Photolytic splitting of homodimeric quinone-derived oxetanes studied by ultrafast transient absorption spectroscopy and quantum chemistry

The photoinduced cycloreversion of oxetane derivatives is of considerable biological interest since these compounds are involved in the photochemical formation and repair of the highly mutagenic pyrimidine (6-4) pyrimidone DNA photoproducts ((6-4)PPs). Previous reports have dealt with the photoreactivity of heterodimeric oxetanes composed mainly of benzophenone (BP) and thymine (Thy) or uracil (Ura) derivatives. However, these models are far from the non-isolable Thy Thy dimers, which are the real precursors of (6-4)PPs. Thus, we have synthesized two chemically stable homodimeric oxetanes through the Patern & ograve;-B & uuml;chi reaction between two identical enone units, i.e. 1,4-benzoquinone (BQ) and 1,4-naphthoquinone (NQ), that led to formation of BQ-Ox and NQ-Ox, respectively. Their photoreactivity has been studied by means of steady-state photolysis and transient absorption spectroscopy from the femtosecond to the microsecond time scale. Thus, photolysis of BQ-Ox and NQ-Ox led to formation of the monomeric BQ or NQ, respectively, through ring opening in a "non-adiabatic" process.

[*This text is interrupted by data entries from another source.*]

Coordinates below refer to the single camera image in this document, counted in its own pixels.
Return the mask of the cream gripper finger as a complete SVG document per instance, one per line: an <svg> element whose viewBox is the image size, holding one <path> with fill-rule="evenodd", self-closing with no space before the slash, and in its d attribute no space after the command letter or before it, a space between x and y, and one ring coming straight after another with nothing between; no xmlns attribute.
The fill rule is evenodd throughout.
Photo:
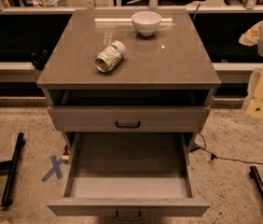
<svg viewBox="0 0 263 224"><path fill-rule="evenodd" d="M248 124L256 124L263 120L263 101L246 97L242 104L242 121Z"/></svg>
<svg viewBox="0 0 263 224"><path fill-rule="evenodd" d="M248 47L258 43L259 30L262 22L258 22L241 35L239 43Z"/></svg>

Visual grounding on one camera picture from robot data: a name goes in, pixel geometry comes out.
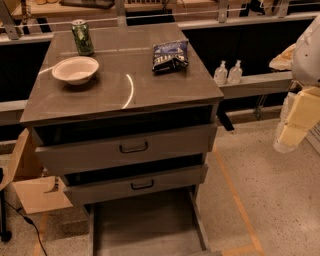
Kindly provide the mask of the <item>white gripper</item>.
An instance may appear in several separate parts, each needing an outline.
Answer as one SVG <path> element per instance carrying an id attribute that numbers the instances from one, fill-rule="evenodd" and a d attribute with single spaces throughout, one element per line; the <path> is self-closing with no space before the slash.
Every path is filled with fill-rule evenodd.
<path id="1" fill-rule="evenodd" d="M 307 130 L 320 121 L 320 87 L 305 86 L 294 97 L 294 103 L 286 118 L 279 122 L 273 148 L 279 153 L 295 150 L 307 135 Z"/>

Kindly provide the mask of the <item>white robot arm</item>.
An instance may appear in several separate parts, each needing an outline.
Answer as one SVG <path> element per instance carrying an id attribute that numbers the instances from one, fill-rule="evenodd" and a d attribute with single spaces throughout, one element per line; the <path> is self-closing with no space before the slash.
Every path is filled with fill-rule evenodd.
<path id="1" fill-rule="evenodd" d="M 301 85 L 283 102 L 273 147 L 277 152 L 295 150 L 320 121 L 320 17 L 317 16 L 291 47 L 293 82 Z"/>

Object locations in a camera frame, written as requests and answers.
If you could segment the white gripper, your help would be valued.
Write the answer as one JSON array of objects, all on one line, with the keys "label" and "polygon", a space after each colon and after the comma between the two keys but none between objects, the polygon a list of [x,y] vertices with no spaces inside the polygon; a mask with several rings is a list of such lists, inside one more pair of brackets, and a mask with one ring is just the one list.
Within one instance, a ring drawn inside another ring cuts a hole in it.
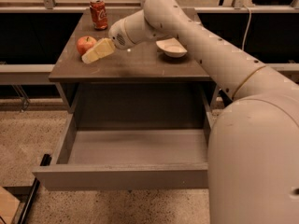
[{"label": "white gripper", "polygon": [[81,57],[84,63],[93,63],[102,59],[117,49],[130,49],[135,44],[130,39],[125,29],[125,19],[116,21],[108,31],[109,38],[102,38],[88,49]]}]

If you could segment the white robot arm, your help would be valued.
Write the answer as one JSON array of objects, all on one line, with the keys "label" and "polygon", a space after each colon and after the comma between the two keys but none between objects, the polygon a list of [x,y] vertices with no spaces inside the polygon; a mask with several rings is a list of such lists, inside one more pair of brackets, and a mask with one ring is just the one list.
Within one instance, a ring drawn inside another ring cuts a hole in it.
[{"label": "white robot arm", "polygon": [[299,224],[299,86],[187,17],[175,0],[145,0],[82,57],[172,36],[231,99],[208,141],[211,224]]}]

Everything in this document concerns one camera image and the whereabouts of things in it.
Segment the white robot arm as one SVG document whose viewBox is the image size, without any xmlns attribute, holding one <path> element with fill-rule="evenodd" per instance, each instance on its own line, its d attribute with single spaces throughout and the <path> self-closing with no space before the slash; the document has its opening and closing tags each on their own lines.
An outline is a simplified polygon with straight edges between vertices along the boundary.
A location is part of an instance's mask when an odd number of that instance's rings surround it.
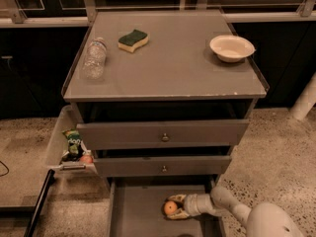
<svg viewBox="0 0 316 237">
<path fill-rule="evenodd" d="M 262 202 L 250 208 L 221 186 L 212 188 L 209 194 L 170 196 L 164 203 L 163 211 L 171 220 L 202 214 L 222 216 L 228 211 L 246 229 L 247 237 L 304 237 L 281 207 Z"/>
</svg>

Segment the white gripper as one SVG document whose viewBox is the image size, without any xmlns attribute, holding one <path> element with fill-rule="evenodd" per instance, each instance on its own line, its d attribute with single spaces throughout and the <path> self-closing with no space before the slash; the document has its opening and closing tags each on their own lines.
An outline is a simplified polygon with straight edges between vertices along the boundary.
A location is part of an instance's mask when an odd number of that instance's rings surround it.
<svg viewBox="0 0 316 237">
<path fill-rule="evenodd" d="M 210 214 L 211 212 L 211 200 L 208 194 L 173 195 L 168 197 L 168 200 L 184 204 L 184 209 L 178 208 L 167 215 L 171 220 L 188 219 L 190 216 L 198 216 L 203 213 Z"/>
</svg>

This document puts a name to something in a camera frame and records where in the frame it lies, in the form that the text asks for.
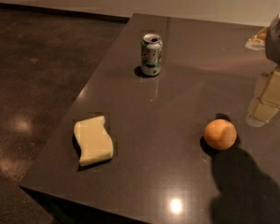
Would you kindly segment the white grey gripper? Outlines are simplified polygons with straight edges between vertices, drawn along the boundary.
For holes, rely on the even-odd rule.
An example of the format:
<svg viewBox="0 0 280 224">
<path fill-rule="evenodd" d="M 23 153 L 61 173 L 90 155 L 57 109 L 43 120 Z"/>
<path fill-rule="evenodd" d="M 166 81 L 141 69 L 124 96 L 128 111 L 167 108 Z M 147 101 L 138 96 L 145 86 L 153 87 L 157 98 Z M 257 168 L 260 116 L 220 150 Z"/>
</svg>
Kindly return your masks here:
<svg viewBox="0 0 280 224">
<path fill-rule="evenodd" d="M 280 64 L 280 12 L 272 20 L 269 28 L 262 28 L 250 37 L 245 47 L 265 50 L 266 57 Z M 247 110 L 246 123 L 252 127 L 262 127 L 280 110 L 280 65 L 270 73 L 262 73 L 256 83 L 254 96 Z"/>
</svg>

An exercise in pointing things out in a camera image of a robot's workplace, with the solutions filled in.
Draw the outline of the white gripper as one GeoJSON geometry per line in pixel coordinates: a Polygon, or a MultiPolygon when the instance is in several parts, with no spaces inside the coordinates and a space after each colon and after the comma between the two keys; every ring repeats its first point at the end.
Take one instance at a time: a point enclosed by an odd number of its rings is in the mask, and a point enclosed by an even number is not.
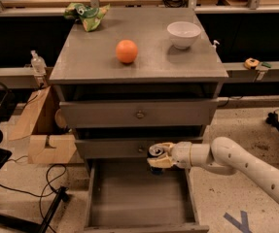
{"type": "Polygon", "coordinates": [[[191,162],[191,142],[173,143],[158,143],[150,146],[150,153],[164,153],[170,152],[171,156],[167,153],[154,158],[148,158],[147,161],[151,167],[168,169],[173,165],[181,169],[190,169],[191,162]]]}

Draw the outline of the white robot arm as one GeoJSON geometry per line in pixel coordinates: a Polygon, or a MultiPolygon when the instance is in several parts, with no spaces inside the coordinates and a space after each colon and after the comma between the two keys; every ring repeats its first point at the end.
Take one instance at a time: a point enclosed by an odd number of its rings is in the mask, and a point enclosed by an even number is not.
{"type": "Polygon", "coordinates": [[[227,137],[211,144],[159,143],[150,146],[147,161],[152,168],[200,167],[219,175],[240,171],[279,204],[279,169],[256,158],[227,137]]]}

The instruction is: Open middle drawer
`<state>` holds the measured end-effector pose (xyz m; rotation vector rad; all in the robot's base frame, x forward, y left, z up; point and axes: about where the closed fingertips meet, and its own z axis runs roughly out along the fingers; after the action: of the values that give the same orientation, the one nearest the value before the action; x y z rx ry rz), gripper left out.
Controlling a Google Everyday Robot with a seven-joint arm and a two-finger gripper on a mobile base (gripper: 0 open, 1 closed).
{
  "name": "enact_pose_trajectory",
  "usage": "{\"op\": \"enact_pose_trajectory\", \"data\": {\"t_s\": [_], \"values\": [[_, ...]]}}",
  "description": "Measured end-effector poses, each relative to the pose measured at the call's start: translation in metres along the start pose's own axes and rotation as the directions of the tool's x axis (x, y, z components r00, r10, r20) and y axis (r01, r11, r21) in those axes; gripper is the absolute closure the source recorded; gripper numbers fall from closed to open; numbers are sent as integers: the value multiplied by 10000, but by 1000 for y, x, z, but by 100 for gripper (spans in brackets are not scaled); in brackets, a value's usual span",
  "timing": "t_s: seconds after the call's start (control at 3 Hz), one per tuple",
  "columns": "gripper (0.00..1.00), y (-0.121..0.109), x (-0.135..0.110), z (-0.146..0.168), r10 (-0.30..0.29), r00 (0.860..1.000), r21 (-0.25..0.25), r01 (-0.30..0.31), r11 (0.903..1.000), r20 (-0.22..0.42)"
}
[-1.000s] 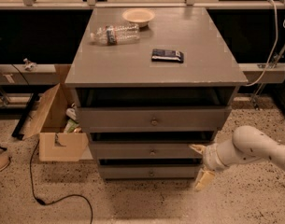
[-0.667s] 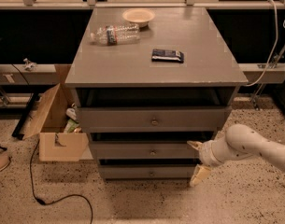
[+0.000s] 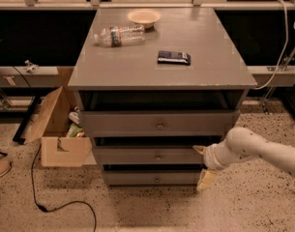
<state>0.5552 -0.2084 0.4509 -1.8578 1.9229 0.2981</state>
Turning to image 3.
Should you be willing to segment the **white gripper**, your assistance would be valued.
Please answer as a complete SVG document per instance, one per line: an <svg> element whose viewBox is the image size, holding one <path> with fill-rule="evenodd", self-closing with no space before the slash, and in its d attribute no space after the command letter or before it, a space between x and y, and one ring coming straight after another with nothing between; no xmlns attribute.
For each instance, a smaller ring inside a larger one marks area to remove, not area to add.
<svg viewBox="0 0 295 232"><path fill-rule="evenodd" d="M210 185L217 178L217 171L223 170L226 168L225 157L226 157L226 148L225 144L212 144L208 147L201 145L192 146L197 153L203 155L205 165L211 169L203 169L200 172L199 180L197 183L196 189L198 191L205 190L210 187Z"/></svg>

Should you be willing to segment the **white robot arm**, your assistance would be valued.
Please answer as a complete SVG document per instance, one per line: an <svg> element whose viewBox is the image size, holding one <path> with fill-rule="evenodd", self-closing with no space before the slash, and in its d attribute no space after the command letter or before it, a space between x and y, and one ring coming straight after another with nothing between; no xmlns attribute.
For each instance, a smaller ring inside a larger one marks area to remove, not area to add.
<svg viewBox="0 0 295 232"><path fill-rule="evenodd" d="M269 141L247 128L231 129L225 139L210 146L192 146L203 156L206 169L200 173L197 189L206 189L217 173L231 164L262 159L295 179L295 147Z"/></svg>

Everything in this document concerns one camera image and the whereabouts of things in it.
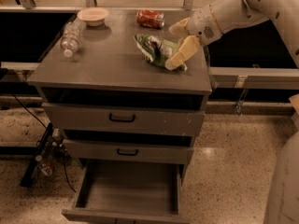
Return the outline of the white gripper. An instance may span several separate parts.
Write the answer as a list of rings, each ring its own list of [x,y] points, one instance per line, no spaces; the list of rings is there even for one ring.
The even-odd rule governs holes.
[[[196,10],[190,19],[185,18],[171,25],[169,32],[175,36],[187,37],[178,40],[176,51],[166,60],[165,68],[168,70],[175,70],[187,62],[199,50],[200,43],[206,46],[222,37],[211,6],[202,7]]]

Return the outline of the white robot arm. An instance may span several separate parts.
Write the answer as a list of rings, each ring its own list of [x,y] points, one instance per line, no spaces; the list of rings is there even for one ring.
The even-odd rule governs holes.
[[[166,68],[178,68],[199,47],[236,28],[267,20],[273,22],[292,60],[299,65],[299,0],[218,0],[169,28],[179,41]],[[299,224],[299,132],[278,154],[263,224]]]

Accordingly, the transient absorption spectra of the triplet excited quinones (3BQ* and 3NQ*) were not observed as a result of direct photolysis of the quinone-derived oxetanes. In the case of NQ-Ox, a minor signal corresponding to 3NQ* was detected; its formation was ascribed to minor photodegradation of the oxetane during acquisitions of the spectra during the laser experiments. These results are supported by computational analyses based on density functional theory and multiconfigurational quantum chemistry (CASSCF/CASPT2); here, an accessible conical intersection between the ground and excited singlet states has been characterized as the main structure leading to deactivation of excited BQ-Ox or NQ-Ox. This behavior contrasts with those previously observed for heterodimeric thymine-derived oxetanes, where a certain degree of ring opening into the excited triplet state is observed. The photocleavage of homodimeric quinone oxetanes evolves through a non-adiabatic process, the opposite of what has been observed with heterodimeric oxetanes. This is explained by ultrafast transient absorption spectroscopy and quantum chemistry.